Within the tiny town of Chugwater sits Wyoming's oldest historic soda fountain shop, which has been a constant community space since the early 1900s. Originally, the space was used as a drugstore and general store, with a soda fountain later installed on the side. Over the years, the aging building has become a full-service restaurant.
In 2020, just as restaurants were beginning to close due to COVID lockdowns, Winger and her husband had a conversation with the soda fountain shop owners. To their surprise, the current owners were looking to retire and willing to sell the old business. By 2021, Winger and her husband had full ownership of the shop and began the long journey of fixing up the old building—such as pulling out rotting floors and adding fresh paint. Winger said it was not an easy journey; managing a homestead and cattle ranch, building a podcast and blog, homeschooling children, renovating and operating the soda machine shop—all in the midst of a global pandemic.

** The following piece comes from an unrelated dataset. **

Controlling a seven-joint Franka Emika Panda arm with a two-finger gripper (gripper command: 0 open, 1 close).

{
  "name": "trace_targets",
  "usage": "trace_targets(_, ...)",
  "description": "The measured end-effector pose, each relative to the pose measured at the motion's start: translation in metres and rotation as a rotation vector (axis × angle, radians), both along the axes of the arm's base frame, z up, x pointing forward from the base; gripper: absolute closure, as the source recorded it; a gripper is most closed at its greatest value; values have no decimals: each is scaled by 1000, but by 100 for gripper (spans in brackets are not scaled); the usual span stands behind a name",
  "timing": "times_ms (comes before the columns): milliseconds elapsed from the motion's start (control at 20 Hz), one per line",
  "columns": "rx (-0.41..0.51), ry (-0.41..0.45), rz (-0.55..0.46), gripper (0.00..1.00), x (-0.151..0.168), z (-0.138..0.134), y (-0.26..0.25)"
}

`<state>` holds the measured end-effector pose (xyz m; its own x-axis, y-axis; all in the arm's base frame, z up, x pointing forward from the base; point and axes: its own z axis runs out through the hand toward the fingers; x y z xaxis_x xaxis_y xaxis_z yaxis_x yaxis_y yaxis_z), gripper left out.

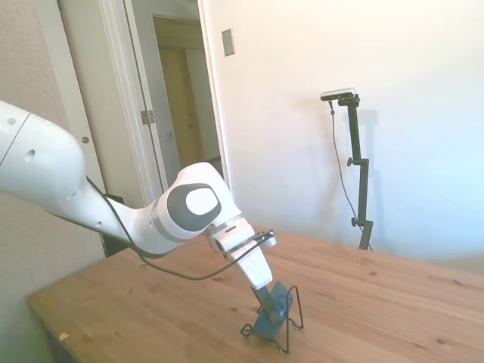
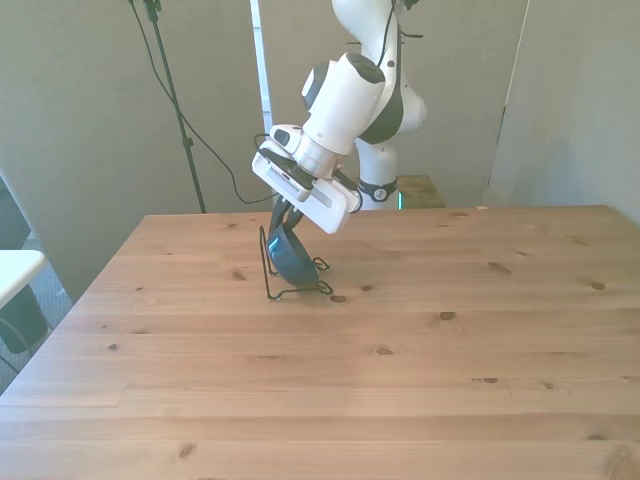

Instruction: Unload the bowl

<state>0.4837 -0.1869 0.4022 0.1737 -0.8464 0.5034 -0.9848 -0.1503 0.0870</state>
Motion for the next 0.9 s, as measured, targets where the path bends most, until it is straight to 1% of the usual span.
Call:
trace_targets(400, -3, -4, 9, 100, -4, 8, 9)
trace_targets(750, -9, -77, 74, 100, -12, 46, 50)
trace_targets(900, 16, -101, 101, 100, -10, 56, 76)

“Everyone was like, ‘What are you doing buying a small restaurant in a tiny town?’ And it was a pandemic so many were just like, ‘What is wrong with you?’ But it just felt like for whatever reason, it was the right time, so we did it,” said Winger.
Despite many struggles and roadblocks, Winger and her husband didn’t give up on their dream of making this community element shine. There were a mix of emotions throughout the community as the Winger family went to work on renovating the historic site: while some supported them fixing the old floor, the cupboards, and the bar, others were afraid of a precious historic space becoming “ruined.”
“Humans, we don't like to change,” said Winger. “It's almost like it’s wired into us. So when someone does change—leaves the herd—it makes everyone else very, very uncomfortable at first, [and] I've learned to just kind of expect that, and that helps a little bit.”
In the end, the work was worth it, and the space has again become a vibrant place in the community, keeping the generational tradition of meeting up in the historic building alive.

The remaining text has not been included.